Es cierto aquel conocido adagio que decía que hay que conocer el pasado para no repetirlo, pero ¿cómo aplicarlo en un mundo en el que lo que pasó hace solo un año o dos ya es considerado descartable?
Nadie en su sano juicio querría repetir ciertos momentos violentos de nuestra historia pero, aparentemente, lo que la mayoría quiere hacer no es recordar, sino olvidar. Mientras otros no quieren recordar, sino vengar. Cuando legiones de uruguayos hablan de que “todo tiempo pasado fue mejor”, lo hacen también olvidando que lo que tan dulcemente están recordando también sucedió durante la dictadura, aunque sean totalmente opositores a ella. Es una operación cerebral de nostalgia en la que se selecciona lo que mejor convenga para el discurso de turno. Y todos lo hacemos, lo reconozcamos o no. Así la memoria nos protege, y descarta aquello que nos hizo sufrir. Es un simple mecanismo de supervivencia. Que ha sido adoptado no sólo por el individuo sino también por sociedades enteras.

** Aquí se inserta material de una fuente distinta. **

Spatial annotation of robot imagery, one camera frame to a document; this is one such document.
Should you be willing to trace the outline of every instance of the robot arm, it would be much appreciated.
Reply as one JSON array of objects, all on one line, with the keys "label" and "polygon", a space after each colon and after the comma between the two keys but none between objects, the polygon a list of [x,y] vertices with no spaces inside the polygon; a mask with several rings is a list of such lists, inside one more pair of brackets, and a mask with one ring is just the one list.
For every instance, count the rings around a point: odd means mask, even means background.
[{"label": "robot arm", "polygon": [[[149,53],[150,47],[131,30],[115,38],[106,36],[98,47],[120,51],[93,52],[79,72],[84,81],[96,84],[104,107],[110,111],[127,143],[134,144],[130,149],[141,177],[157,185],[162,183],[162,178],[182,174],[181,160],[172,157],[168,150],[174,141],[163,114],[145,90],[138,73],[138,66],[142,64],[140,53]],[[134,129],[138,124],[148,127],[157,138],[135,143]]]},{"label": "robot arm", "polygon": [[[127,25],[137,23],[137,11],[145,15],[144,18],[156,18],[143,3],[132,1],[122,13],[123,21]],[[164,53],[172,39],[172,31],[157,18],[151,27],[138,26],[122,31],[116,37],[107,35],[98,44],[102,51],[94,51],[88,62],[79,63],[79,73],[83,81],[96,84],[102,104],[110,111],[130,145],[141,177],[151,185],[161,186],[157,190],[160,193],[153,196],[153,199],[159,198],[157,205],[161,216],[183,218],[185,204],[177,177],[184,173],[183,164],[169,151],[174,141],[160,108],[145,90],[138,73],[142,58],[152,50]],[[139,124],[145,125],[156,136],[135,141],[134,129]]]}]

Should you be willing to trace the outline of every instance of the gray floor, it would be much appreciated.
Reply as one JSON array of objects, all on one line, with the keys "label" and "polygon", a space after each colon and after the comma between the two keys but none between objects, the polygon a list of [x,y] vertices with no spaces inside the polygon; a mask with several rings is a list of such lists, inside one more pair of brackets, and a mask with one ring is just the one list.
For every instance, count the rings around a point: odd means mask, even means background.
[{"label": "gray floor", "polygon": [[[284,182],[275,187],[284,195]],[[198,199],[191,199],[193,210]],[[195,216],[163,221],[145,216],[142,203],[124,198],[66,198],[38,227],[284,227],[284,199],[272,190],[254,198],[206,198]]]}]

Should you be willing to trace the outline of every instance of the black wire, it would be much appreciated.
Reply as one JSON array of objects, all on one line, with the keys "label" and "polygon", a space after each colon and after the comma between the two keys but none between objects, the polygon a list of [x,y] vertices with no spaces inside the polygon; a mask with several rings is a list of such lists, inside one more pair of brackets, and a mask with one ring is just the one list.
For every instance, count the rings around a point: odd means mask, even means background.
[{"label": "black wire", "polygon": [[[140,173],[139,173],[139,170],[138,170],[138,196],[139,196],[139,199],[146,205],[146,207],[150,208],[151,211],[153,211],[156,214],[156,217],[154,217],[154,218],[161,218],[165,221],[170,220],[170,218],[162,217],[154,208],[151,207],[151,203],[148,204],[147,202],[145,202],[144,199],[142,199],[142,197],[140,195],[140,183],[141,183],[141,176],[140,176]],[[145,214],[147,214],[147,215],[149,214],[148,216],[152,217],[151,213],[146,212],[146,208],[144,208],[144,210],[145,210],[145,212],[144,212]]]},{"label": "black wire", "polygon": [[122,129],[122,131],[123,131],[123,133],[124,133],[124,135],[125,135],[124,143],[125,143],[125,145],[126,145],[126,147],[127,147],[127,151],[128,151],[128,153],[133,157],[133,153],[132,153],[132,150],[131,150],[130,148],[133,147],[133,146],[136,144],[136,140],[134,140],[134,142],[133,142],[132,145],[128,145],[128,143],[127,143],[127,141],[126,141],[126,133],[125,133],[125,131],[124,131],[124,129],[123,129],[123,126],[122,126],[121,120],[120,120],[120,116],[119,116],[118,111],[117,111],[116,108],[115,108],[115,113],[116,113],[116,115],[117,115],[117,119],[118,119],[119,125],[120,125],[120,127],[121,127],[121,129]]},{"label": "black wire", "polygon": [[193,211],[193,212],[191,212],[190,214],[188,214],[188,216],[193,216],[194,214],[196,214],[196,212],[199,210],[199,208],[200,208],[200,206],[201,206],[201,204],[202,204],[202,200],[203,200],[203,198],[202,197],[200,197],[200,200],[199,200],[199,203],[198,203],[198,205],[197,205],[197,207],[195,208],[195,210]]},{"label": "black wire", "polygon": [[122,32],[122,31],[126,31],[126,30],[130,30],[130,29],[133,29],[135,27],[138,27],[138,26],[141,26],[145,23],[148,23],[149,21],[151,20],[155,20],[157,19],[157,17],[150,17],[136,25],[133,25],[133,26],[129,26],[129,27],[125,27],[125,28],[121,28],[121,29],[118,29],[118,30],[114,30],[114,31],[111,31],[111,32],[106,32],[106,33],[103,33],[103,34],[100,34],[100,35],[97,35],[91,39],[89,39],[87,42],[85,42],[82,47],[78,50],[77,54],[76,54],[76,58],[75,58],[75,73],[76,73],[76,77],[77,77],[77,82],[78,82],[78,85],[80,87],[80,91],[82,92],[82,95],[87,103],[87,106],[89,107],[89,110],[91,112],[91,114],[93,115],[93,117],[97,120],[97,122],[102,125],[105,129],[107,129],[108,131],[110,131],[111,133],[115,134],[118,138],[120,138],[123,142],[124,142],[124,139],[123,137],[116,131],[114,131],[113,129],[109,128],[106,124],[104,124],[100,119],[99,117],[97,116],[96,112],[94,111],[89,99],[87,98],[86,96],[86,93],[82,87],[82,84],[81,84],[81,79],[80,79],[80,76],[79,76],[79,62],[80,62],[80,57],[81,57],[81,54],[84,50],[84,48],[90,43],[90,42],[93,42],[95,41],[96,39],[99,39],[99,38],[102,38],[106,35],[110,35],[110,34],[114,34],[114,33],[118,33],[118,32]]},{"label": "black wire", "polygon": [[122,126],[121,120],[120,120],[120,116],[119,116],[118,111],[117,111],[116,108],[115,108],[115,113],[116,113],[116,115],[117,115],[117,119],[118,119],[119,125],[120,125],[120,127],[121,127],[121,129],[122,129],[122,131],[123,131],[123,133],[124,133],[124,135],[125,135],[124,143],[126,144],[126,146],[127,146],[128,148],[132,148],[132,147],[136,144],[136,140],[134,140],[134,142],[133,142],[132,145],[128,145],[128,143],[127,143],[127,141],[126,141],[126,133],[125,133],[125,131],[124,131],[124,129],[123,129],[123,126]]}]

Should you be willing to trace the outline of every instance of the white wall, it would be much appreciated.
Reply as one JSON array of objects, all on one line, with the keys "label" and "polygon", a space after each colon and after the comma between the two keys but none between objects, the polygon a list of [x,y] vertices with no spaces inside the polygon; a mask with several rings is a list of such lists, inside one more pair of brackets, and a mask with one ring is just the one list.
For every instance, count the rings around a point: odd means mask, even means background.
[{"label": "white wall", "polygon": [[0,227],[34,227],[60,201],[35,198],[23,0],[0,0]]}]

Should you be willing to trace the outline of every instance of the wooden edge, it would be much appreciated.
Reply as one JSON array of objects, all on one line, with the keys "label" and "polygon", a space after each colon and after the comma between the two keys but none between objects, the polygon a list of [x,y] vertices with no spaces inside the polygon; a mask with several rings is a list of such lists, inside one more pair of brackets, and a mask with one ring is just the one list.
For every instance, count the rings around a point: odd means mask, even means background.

Juzgar que esto sea nefasto o que simplemente sea lo que racionalmente y naturalmente ocurre, es el viejo dilema en que cierta parte de nuestra población se mete cada vez que alguien como Silva dice cosas como las que dice. Enfrentar, estar de acuerdo, u olvidar. Tres caminos que se bifurcan y construyen, de alguna manera, nuestra identidad.